Reproduce the material that follows, please, but only from its first line to the line containing "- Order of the", inclusive.
--- Data segment Enclosed Below ---
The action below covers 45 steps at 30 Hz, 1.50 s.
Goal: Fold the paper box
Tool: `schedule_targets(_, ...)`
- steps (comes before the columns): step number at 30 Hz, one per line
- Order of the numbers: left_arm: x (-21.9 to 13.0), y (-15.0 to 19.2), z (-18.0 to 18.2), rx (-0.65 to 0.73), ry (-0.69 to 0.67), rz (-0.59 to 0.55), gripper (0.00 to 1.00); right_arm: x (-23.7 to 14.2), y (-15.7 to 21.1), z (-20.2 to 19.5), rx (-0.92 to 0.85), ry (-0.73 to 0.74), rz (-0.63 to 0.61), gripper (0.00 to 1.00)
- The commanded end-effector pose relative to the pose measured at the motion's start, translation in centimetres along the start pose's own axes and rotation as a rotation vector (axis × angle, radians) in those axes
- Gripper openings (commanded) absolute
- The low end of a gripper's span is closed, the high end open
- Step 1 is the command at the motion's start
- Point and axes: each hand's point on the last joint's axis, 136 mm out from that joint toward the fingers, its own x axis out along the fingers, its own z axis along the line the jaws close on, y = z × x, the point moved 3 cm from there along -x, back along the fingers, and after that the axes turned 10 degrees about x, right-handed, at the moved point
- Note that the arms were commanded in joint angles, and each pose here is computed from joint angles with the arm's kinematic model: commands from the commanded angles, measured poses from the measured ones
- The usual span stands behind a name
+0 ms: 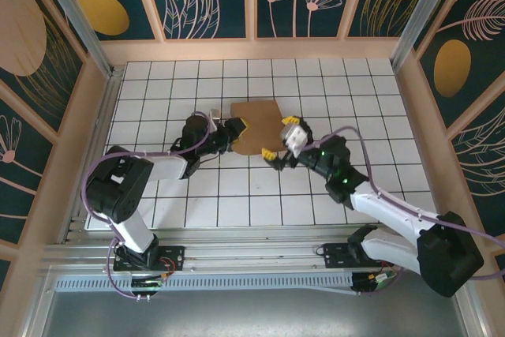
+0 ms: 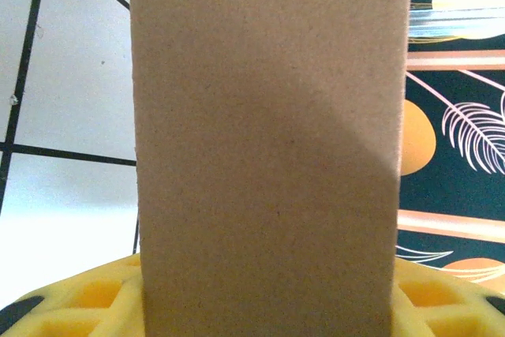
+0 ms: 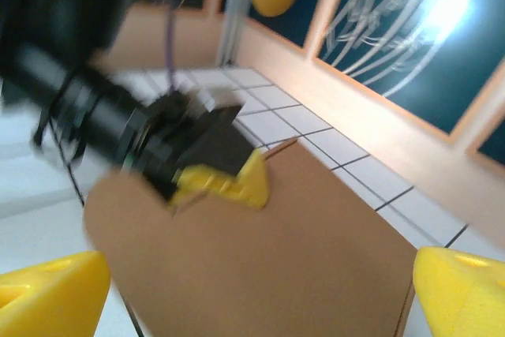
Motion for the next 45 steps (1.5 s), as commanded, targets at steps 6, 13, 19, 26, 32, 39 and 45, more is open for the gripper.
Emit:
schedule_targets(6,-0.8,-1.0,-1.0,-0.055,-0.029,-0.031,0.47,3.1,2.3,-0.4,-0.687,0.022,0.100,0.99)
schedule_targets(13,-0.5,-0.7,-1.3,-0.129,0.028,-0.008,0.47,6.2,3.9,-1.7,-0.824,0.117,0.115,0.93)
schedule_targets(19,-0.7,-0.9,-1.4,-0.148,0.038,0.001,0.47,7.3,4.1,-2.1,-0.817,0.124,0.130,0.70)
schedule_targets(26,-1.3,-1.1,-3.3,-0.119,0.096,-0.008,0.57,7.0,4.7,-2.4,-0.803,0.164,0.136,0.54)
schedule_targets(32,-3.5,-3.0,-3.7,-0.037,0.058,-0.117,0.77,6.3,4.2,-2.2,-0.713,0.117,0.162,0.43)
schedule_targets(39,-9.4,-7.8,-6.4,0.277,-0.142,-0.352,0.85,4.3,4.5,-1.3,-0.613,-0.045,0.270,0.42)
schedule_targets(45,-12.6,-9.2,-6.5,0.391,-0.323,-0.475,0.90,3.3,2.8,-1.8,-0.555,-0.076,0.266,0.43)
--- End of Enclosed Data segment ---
**Solution to the exercise:**
The action below covers 45 steps at 30 Hz, 1.50 s.
Goal: Fold the paper box
Tool: `schedule_targets(_, ...)`
- steps (comes before the columns): step number at 30 Hz, one per line
- Order of the numbers: left_arm: x (-21.9 to 13.0), y (-15.0 to 19.2), z (-18.0 to 18.2), rx (-0.65 to 0.73), ry (-0.69 to 0.67), rz (-0.59 to 0.55), gripper (0.00 to 1.00); right_arm: x (-23.7 to 14.2), y (-15.7 to 21.1), z (-20.2 to 19.5), rx (-0.92 to 0.85), ry (-0.73 to 0.74), rz (-0.63 to 0.61), gripper (0.00 to 1.00)

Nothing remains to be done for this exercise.